EXERCISE PROMPT. Scan the data. Collect each line that contains the word "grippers".
[STORED DATA]
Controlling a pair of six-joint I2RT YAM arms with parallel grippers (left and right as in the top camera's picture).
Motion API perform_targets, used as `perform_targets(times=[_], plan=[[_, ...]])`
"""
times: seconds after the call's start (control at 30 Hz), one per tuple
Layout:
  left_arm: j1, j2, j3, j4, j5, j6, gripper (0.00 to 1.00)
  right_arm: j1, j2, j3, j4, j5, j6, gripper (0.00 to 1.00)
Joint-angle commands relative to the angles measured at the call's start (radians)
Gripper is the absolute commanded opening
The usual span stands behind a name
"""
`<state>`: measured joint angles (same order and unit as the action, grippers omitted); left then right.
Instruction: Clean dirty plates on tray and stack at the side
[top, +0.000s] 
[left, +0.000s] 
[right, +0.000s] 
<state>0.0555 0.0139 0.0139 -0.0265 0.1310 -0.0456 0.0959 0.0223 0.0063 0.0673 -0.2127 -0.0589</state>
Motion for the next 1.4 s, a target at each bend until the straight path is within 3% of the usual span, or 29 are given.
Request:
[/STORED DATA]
EXERCISE SOLUTION.
Controlling a pair of six-joint I2RT YAM arms with parallel grippers (left and right as in the top camera's picture).
`<state>`: measured joint angles (same order and unit as the action, grippers omitted); left then right.

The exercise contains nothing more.